Hier fungieren Proteindomänen als Module, die jeweils eine bestimmte und unabhängige Funktion haben und die miteinander kombiniert werden können, um Gene zu erzeugen, die für neue Proteine mit neuartigen Eigenschaften kodieren. Das menschliche Auge beispielsweise verwendet vier Gene, um Strukturen zu bilden, die Licht wahrnehmen: drei für die Zapfenzelle oder das Farbensehen und eines für die Stäbchenzelle oder das Nachtsehen; alle vier sind aus einem einzigen Vorläufergen hervorgegangen. Ein weiterer Vorteil der Duplizierung eines Gens (oder sogar eines ganzen Genoms) besteht darin, dass dadurch die technische Redundanz erhöht wird; so kann ein Gen des Paares eine neue Funktion übernehmen, während die andere Kopie die ursprüngliche Funktion ausführt. Andere Arten der Mutation schaffen gelegentlich neue Gene aus zuvor nicht kodierender DNA.

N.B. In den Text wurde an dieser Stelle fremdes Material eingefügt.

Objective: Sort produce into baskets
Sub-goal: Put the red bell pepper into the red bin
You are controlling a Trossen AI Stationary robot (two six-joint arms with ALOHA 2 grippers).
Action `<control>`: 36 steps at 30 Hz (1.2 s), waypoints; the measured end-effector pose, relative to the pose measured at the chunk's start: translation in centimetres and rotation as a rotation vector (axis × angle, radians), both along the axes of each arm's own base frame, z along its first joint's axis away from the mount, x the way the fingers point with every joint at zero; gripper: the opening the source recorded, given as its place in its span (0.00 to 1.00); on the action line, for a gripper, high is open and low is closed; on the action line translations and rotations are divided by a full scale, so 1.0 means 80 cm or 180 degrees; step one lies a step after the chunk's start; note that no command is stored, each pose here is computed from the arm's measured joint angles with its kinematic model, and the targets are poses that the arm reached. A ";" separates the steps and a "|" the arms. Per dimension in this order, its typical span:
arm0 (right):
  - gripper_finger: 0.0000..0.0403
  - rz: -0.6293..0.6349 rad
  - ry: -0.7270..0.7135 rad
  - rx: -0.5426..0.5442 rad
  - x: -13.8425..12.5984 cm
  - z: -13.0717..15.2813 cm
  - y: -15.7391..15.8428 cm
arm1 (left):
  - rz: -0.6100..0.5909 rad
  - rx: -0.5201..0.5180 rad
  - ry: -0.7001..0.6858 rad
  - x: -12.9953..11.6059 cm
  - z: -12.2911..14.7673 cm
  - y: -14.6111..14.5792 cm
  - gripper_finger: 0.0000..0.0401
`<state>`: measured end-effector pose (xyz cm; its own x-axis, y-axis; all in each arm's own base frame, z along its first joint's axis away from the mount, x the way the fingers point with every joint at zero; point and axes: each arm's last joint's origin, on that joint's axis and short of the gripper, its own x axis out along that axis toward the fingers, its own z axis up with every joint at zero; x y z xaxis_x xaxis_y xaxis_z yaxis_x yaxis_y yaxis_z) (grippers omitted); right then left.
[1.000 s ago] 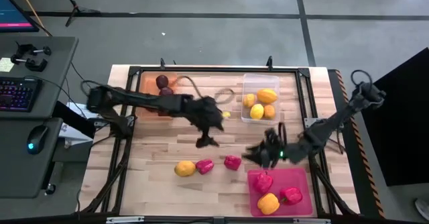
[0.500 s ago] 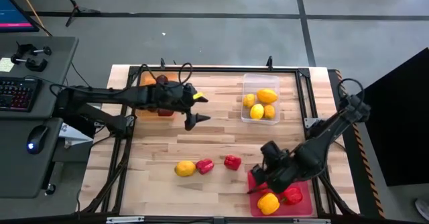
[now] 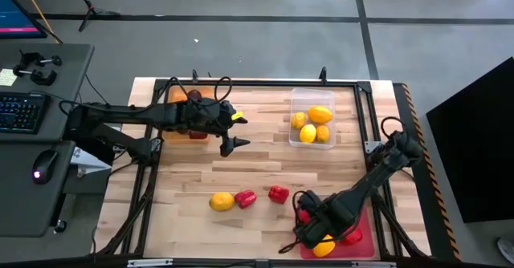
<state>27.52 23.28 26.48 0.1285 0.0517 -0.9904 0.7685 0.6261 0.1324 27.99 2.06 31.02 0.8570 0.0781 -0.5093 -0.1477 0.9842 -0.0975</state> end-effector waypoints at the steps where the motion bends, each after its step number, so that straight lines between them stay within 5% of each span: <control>1: 0.85 -0.0009 0.0043 0.0005 0.001 -0.003 0.001 | -0.0011 0.0017 -0.0002 0.000 0.000 0.000 0.89; 4: 0.67 -0.0085 0.0071 -0.0053 -0.001 -0.003 -0.001 | -0.0033 0.0056 -0.0001 0.000 0.000 0.000 0.89; 10: 0.06 0.0146 0.0120 -0.0176 -0.004 -0.011 -0.005 | -0.0035 0.0060 -0.0025 0.001 0.001 0.000 0.89; 15: 0.02 0.0194 -0.0056 0.0007 0.005 -0.046 -0.004 | 0.0024 0.0089 -0.0028 0.001 0.001 0.001 0.89; 20: 0.01 0.0115 -0.0137 -0.0197 0.010 -0.057 -0.016 | 0.0066 0.0028 -0.0034 0.001 0.001 0.001 0.89; 26: 0.00 0.0231 -0.0004 -0.0343 0.007 -0.069 -0.027 | 0.0072 0.0021 -0.0036 0.001 0.001 0.001 0.89; 36: 0.00 0.0539 0.0401 -0.0039 -0.018 -0.078 -0.008 | 0.0114 -0.0049 -0.0039 0.001 0.001 0.001 0.89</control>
<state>26.10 22.60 20.21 -0.0060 0.0500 -0.9987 0.6622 0.7486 0.0335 28.05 2.13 31.09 0.8600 0.1011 -0.5001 -0.1814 0.9767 -0.1145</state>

Bei Veränderungen der Chromosomenzahl können sogar noch größere Mutationen auftreten, bei denen Abschnitte der DNA innerhalb der Chromosomen brechen und sich dann neu anordnen. Bei den Homininae fusionierten beispielsweise zwei Chromosomen zum menschlichen Chromosom 2; diese Fusion fand bei den anderen Menschenaffen nicht statt, und sie behalten diese separaten Chromosomen bei. In der Evolution könnte die wichtigste Rolle solcher Chromosomenumlagerungen darin bestehen, die Divergenz einer Population zu neuen Arten zu beschleunigen, indem sie die Wahrscheinlichkeit der Kreuzung von Populationen verringern und so die genetischen Unterschiede zwischen diesen Populationen bewahren.

DNA-Sequenzen, die sich im Genom bewegen können, wie z. B. Transposons, machen einen großen Teil des genetischen Materials von Pflanzen und Tieren aus und könnten bei der Evolution der Genome eine wichtige Rolle gespielt haben. So sind beispielsweise mehr als eine Million Kopien der Alu-Sequenz im menschlichen Genom vorhanden, und diese Sequenzen wurden nun rekrutiert, um Funktionen wie die Regulierung der Genexpression zu übernehmen. Eine weitere Auswirkung dieser mobilen DNA-Sequenzen ist, dass sie, wenn sie sich innerhalb eines Genoms bewegen, bestehende Gene mutieren oder löschen können und dadurch genetische Vielfalt erzeugen.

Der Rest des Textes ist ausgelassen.